%%

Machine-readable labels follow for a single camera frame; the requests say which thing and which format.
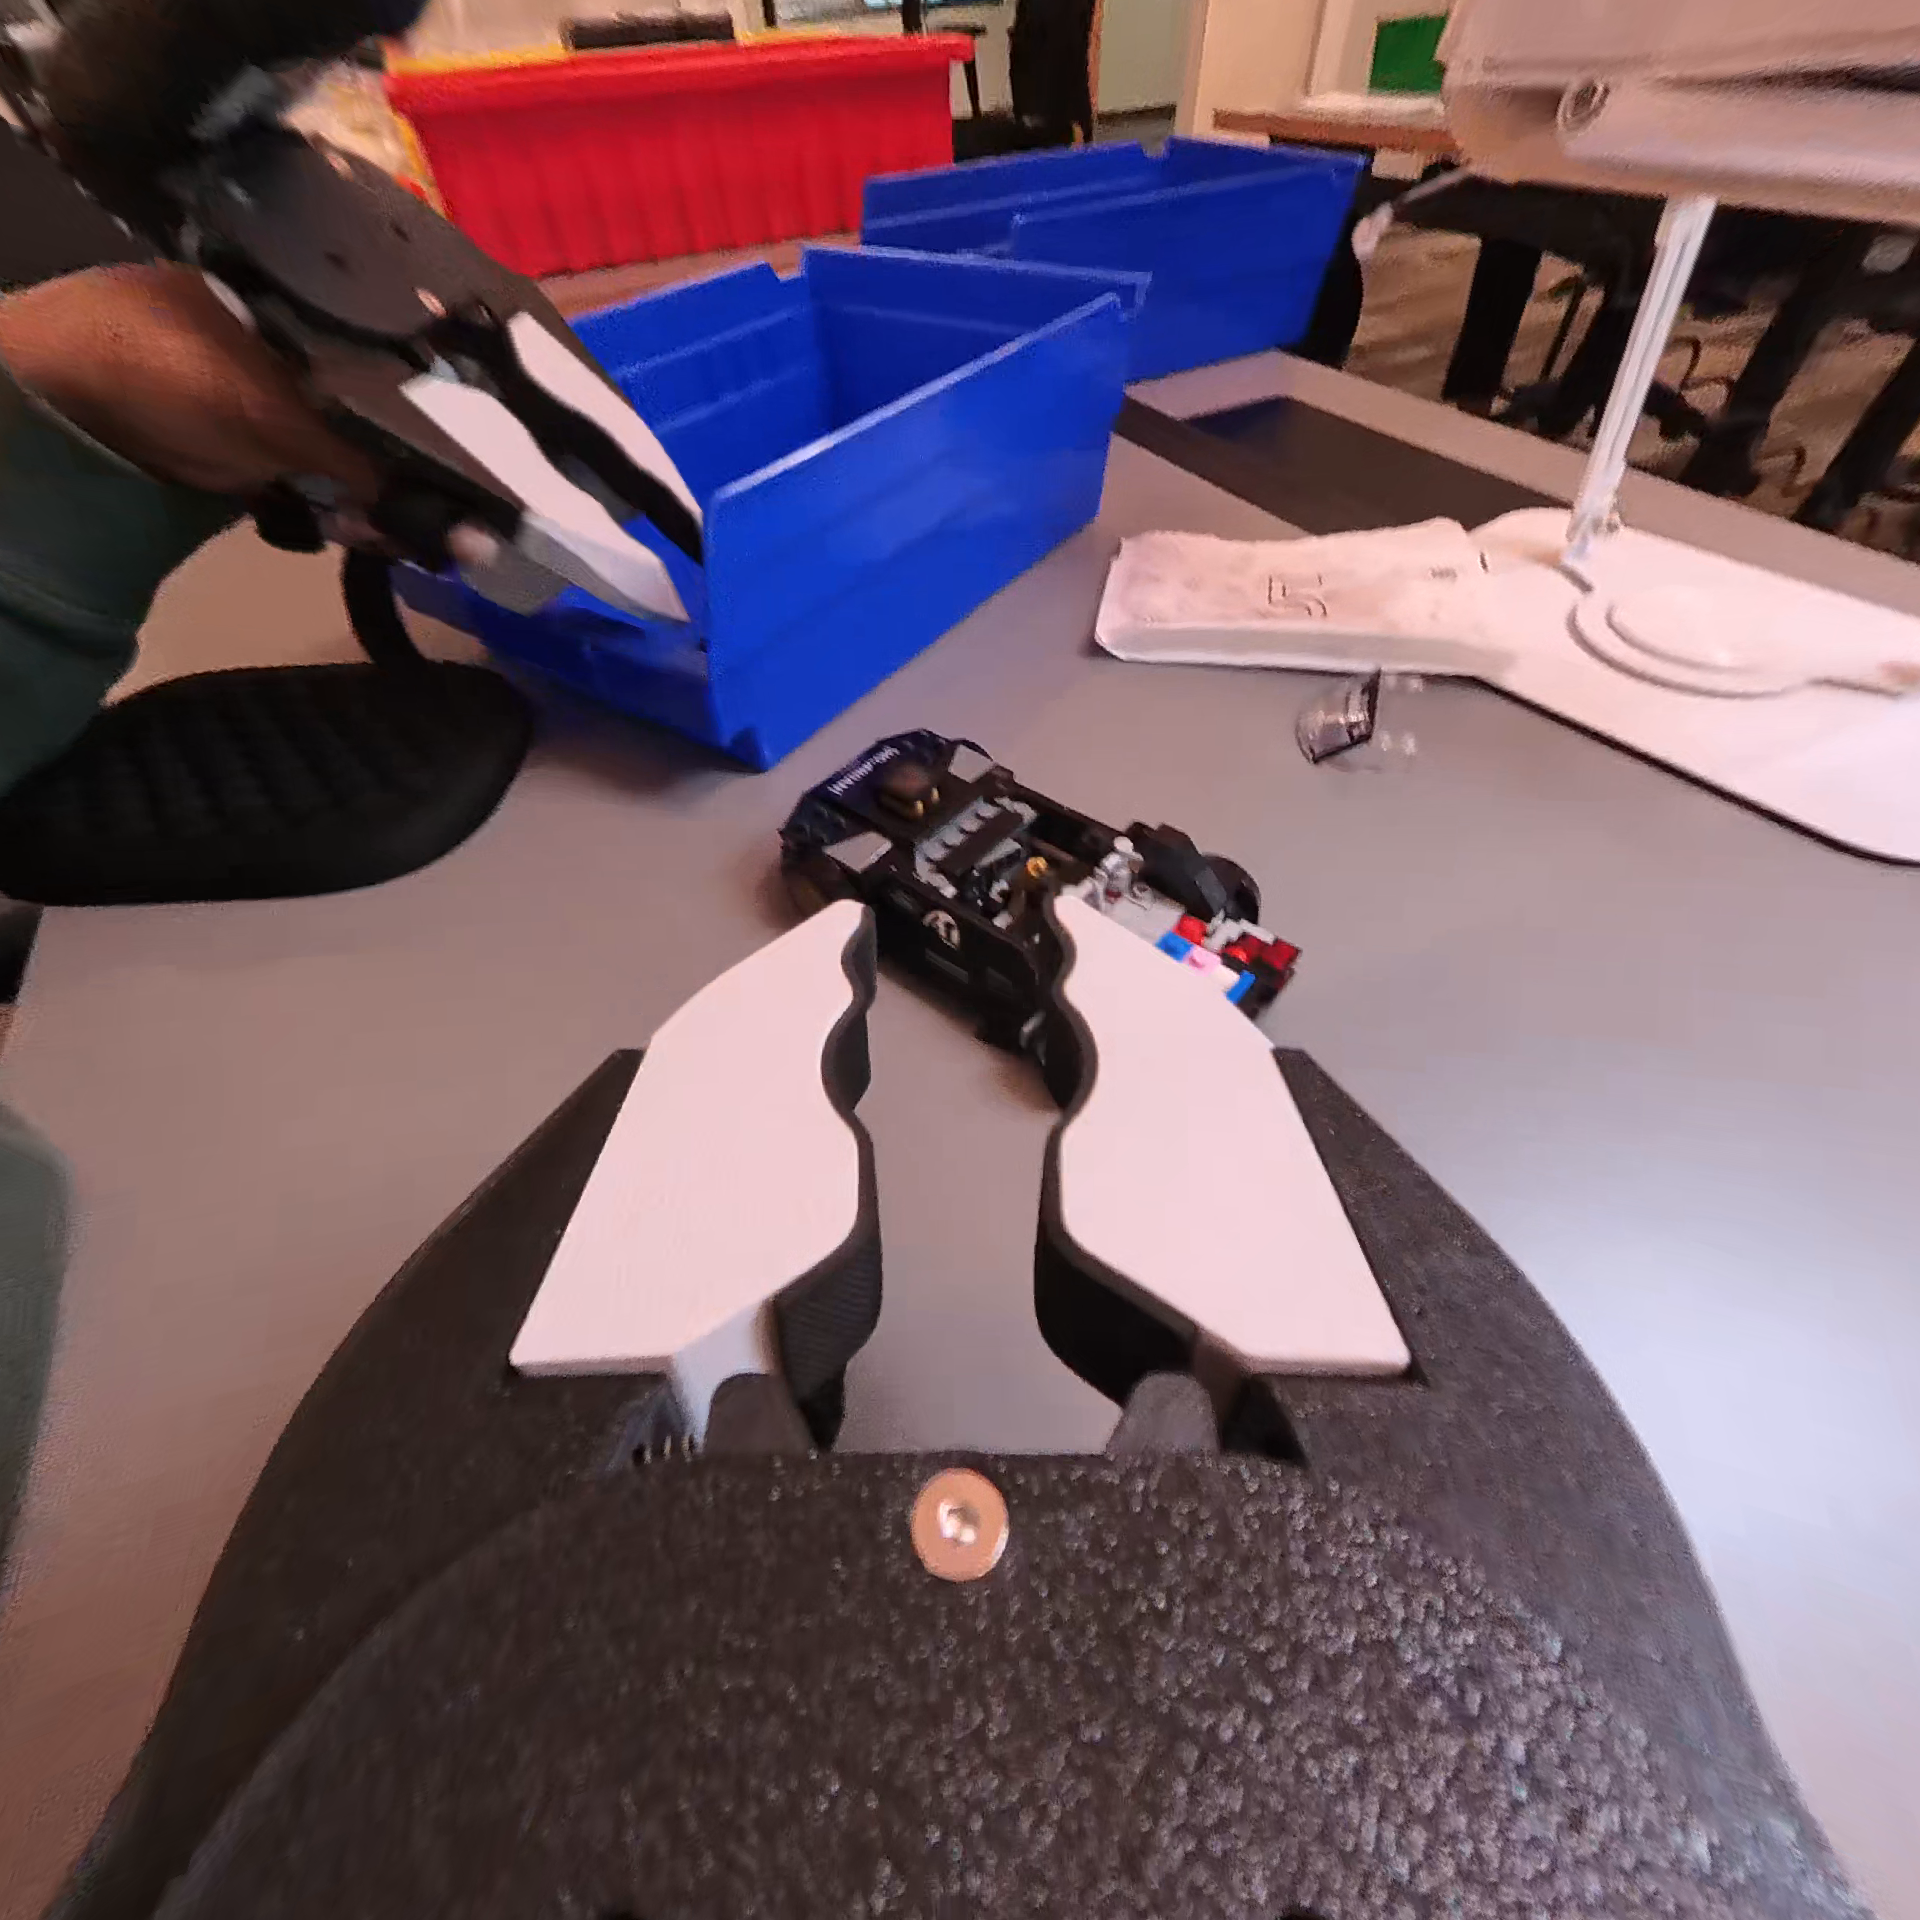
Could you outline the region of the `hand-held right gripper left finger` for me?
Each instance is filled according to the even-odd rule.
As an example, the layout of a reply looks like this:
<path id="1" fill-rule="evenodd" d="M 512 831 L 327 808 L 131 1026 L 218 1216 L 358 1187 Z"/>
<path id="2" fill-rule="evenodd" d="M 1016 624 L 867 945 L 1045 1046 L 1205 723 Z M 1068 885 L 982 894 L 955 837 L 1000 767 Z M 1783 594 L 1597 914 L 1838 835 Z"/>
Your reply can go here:
<path id="1" fill-rule="evenodd" d="M 871 1198 L 853 1067 L 873 924 L 834 902 L 707 982 L 642 1047 L 508 1345 L 529 1377 L 659 1374 L 677 1404 L 782 1376 L 775 1305 L 847 1254 Z"/>

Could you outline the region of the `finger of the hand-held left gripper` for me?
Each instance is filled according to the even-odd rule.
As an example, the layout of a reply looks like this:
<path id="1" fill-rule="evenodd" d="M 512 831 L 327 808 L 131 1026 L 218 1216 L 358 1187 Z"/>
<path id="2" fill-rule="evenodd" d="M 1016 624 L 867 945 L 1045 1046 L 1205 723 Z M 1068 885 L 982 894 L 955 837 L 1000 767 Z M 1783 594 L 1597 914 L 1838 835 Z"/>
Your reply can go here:
<path id="1" fill-rule="evenodd" d="M 619 521 L 642 519 L 689 563 L 704 563 L 697 494 L 573 333 L 532 309 L 518 309 L 502 328 L 504 407 L 546 463 Z"/>
<path id="2" fill-rule="evenodd" d="M 502 401 L 436 372 L 403 380 L 398 396 L 518 508 L 515 532 L 496 540 L 490 559 L 457 563 L 467 586 L 518 612 L 542 609 L 561 590 L 586 590 L 638 618 L 687 623 L 663 559 L 592 491 L 566 478 Z"/>

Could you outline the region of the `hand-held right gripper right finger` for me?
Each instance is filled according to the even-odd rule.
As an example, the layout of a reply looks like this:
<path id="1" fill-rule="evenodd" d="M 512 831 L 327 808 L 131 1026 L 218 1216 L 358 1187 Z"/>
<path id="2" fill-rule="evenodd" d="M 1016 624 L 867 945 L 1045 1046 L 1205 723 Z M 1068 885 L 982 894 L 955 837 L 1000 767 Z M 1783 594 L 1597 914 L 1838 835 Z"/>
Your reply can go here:
<path id="1" fill-rule="evenodd" d="M 1407 1376 L 1414 1353 L 1282 1060 L 1222 971 L 1080 898 L 1049 917 L 1061 1113 L 1044 1251 L 1233 1374 Z"/>

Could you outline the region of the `blue plastic bin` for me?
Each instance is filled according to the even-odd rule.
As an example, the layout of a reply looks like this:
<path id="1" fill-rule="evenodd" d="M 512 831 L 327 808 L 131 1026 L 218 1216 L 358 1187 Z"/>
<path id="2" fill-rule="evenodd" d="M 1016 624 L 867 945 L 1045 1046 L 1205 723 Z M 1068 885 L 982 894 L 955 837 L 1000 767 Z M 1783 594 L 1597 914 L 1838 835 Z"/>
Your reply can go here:
<path id="1" fill-rule="evenodd" d="M 532 614 L 397 569 L 397 597 L 577 698 L 768 770 L 1098 510 L 1147 275 L 807 248 L 573 325 L 704 512 L 704 566 L 637 519 L 690 620 L 584 590 Z"/>
<path id="2" fill-rule="evenodd" d="M 861 239 L 1142 275 L 1136 384 L 1301 344 L 1361 172 L 1311 145 L 1098 140 L 871 175 Z"/>

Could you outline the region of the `black lego car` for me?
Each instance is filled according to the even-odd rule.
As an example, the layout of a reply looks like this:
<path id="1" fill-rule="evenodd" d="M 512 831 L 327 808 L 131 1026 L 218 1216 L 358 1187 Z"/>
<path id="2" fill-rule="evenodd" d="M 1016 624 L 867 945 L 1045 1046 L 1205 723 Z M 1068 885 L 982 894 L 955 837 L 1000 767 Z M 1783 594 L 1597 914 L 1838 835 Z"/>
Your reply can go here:
<path id="1" fill-rule="evenodd" d="M 779 828 L 779 868 L 803 914 L 842 898 L 867 906 L 882 957 L 1044 1074 L 1066 961 L 1044 922 L 1055 898 L 1094 906 L 1197 971 L 1249 1018 L 1299 963 L 1239 863 L 1169 824 L 1094 818 L 978 742 L 936 731 L 894 733 L 810 786 Z"/>

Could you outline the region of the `clear lego windshield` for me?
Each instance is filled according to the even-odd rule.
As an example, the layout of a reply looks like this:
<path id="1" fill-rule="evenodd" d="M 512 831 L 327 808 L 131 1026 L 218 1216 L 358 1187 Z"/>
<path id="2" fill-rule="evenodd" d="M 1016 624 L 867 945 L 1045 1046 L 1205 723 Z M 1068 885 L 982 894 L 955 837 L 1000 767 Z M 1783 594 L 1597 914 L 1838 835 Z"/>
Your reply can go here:
<path id="1" fill-rule="evenodd" d="M 1365 773 L 1401 767 L 1420 752 L 1416 719 L 1428 680 L 1373 668 L 1341 680 L 1299 711 L 1294 743 L 1309 766 L 1349 764 Z"/>

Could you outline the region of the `white book stand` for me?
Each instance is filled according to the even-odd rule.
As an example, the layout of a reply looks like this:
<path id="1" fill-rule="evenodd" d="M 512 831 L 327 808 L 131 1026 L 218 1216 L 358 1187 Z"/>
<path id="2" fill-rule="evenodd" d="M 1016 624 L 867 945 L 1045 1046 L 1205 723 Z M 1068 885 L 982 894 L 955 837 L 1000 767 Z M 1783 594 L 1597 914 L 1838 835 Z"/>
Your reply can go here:
<path id="1" fill-rule="evenodd" d="M 1502 688 L 1838 849 L 1916 864 L 1916 617 L 1632 531 L 1627 451 L 1718 204 L 1912 225 L 1916 68 L 1451 87 L 1479 174 L 1655 194 L 1652 267 L 1561 532 L 1486 529 Z"/>

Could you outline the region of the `person's left forearm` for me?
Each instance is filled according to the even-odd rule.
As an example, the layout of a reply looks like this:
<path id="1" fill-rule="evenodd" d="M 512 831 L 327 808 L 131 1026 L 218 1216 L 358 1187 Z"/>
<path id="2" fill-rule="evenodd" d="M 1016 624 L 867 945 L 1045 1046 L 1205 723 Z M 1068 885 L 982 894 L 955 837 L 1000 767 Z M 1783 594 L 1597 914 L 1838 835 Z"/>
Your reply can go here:
<path id="1" fill-rule="evenodd" d="M 65 752 L 130 671 L 160 586 L 238 519 L 159 482 L 2 372 L 2 791 Z"/>

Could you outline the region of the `person's left hand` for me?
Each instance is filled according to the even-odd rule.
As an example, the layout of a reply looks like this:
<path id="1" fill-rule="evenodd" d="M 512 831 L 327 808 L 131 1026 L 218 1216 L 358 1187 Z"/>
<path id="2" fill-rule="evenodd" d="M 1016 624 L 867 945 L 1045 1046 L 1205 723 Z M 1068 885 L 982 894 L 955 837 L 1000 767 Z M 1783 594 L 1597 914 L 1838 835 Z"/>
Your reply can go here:
<path id="1" fill-rule="evenodd" d="M 369 456 L 190 268 L 87 268 L 7 294 L 2 356 L 19 388 L 160 482 L 229 500 L 313 482 L 352 508 L 381 493 Z"/>

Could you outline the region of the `red plastic bin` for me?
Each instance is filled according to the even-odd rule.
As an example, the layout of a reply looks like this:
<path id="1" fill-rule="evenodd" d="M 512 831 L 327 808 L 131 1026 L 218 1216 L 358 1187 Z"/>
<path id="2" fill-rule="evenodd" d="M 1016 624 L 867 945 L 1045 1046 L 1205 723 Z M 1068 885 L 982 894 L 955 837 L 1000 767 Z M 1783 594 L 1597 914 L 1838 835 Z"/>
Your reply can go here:
<path id="1" fill-rule="evenodd" d="M 758 34 L 403 63 L 384 95 L 445 216 L 531 276 L 861 228 L 951 156 L 965 34 Z"/>

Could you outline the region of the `black wrist rest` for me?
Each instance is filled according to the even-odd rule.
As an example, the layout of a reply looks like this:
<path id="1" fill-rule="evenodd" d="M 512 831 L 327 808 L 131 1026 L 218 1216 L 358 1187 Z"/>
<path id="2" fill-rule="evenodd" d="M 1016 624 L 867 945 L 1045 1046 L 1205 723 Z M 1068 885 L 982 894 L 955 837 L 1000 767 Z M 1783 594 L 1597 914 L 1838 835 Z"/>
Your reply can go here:
<path id="1" fill-rule="evenodd" d="M 497 813 L 535 737 L 480 664 L 234 666 L 99 711 L 2 803 L 21 905 L 213 905 L 409 876 Z"/>

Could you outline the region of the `printed white paper bag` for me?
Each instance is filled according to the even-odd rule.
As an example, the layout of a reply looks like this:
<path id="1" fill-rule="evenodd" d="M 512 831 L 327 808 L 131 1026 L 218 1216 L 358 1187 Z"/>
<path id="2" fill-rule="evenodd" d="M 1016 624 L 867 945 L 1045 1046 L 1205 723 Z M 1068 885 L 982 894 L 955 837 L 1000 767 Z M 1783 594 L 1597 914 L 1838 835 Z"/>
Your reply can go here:
<path id="1" fill-rule="evenodd" d="M 1132 664 L 1494 680 L 1516 657 L 1491 568 L 1456 519 L 1276 541 L 1151 532 L 1121 541 L 1097 645 Z"/>

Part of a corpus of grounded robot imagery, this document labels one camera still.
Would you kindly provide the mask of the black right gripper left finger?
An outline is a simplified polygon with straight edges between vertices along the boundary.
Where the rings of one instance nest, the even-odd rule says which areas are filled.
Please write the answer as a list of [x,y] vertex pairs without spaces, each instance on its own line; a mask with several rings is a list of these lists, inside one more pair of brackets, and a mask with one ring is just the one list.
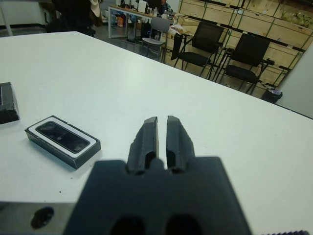
[[140,175],[154,169],[159,159],[158,119],[150,117],[144,120],[132,144],[130,145],[127,173]]

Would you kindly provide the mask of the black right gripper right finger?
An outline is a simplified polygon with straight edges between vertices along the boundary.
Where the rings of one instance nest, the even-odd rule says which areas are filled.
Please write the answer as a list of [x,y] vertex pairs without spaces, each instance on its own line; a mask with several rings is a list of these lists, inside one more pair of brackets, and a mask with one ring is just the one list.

%%

▶ PROBLEM STATEMENT: Where a line in the material contains "Would", copy that line.

▶ EXERCISE ANSWER:
Would you kindly provide the mask of the black right gripper left finger?
Would you kindly provide the mask of the black right gripper right finger?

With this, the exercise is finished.